I am a business school-trained sociologist. I received my Ph.D. from MIT Sloan in 2013. I am currently working at Peking University’s National School of Development as an assistant professor in management. I have been affiliated with the Centre for Business Research at University of Cambridge in various roles.
Trained as a sociologist, my research is informed by the intersection of historical sociology and economic sociology. Employing mixed methods, my past and current work revolves around three substantive areas: 1) how social networks inhabited meritocracy; 2) how organizational identities are socially constructed; and 3) how corporate social responsibility (CSR) emerged and became institutionalized.
My early work on CSR has been published in management journals, including Journal of Business Ethics, Management and Organization Review, and Corporate Social Responsibility and Environmental Management. My more recent scholarly pieces are accepted or at advanced review stages in major sociology journals such as British Journal of Sociology, Socio-Economic Review, Social Forces, American Sociological Review, Canadian Review of Sociology, and Sociological Studies (in Chinese).
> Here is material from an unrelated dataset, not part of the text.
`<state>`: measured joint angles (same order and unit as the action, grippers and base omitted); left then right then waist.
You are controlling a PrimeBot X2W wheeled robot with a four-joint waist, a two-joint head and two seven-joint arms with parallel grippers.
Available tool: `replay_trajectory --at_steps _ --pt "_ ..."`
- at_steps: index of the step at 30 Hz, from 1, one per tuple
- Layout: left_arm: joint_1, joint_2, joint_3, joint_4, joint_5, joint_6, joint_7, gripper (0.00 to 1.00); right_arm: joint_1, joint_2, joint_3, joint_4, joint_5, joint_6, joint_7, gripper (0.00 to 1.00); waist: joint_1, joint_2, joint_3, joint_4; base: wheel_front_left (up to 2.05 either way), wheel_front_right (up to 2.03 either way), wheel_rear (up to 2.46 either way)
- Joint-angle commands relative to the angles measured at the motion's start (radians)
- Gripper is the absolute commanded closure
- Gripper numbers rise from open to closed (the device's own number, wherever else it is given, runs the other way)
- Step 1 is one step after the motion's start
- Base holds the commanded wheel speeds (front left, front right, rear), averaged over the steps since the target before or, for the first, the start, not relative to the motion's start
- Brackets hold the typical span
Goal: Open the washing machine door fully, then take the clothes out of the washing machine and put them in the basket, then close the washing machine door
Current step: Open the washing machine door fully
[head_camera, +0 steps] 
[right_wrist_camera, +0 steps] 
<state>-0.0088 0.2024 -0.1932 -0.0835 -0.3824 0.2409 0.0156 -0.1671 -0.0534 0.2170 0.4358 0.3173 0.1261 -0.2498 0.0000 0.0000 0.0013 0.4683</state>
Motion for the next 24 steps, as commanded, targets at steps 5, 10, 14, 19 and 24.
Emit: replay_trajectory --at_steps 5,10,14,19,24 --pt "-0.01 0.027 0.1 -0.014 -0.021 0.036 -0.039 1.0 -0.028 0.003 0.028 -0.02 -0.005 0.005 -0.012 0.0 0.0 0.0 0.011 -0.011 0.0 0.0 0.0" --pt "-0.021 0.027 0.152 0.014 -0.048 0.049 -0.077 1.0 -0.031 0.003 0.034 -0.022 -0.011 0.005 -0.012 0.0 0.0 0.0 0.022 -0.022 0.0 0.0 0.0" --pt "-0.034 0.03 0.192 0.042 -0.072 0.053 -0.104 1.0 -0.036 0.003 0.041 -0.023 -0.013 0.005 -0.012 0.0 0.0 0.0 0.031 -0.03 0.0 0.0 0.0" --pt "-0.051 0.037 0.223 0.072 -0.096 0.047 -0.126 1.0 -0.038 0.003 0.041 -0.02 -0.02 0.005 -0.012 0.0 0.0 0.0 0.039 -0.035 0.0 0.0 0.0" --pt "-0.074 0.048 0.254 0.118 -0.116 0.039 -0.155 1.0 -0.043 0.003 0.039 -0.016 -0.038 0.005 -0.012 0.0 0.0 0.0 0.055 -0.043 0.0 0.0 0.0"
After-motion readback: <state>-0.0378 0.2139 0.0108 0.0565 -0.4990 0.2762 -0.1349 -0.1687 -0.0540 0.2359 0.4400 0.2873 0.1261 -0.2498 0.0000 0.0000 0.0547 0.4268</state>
Ongoing and Future Research
I am currently completing a coauthored book manuscript tentatively titled “Revisiting the Needham Question,” under contract with The Princeton University Press. Named after Joseph Needham (1900-1995), the original question is “why and how China had ceded its leadership in science and technology to Western countries in the 17th century.” We revisit this question with empirical evidence of more than 10,000 inventions and scientific discoveries coded from a 27-volume series of Science and Civilization in China. Analysis of this and other datasets helps set the question right: Ancient China was extraordinarily inventive as it led the world in science and technology for a substantial period, but the decline started as early as the 6th century. We answer this question highlighting a temporal variation of Chinese history by proposing a tripartite typology of the Chinese state.
Going through the achievement of historical figures inspires me to study today’s tech entrepreneurs. There is a considerable number of Chinese business people who make a fortune through tech-based entrepreneurship. Still under a strong state, they are becoming an important social force and voice their opinions through social media. I plan to write a book to explore how they understand and what they do about inequality that is intertwined with the externalities of their tech business, paying close attention to the boundary they draw, discourses they employ, and behaviors they display to influence society and policy making.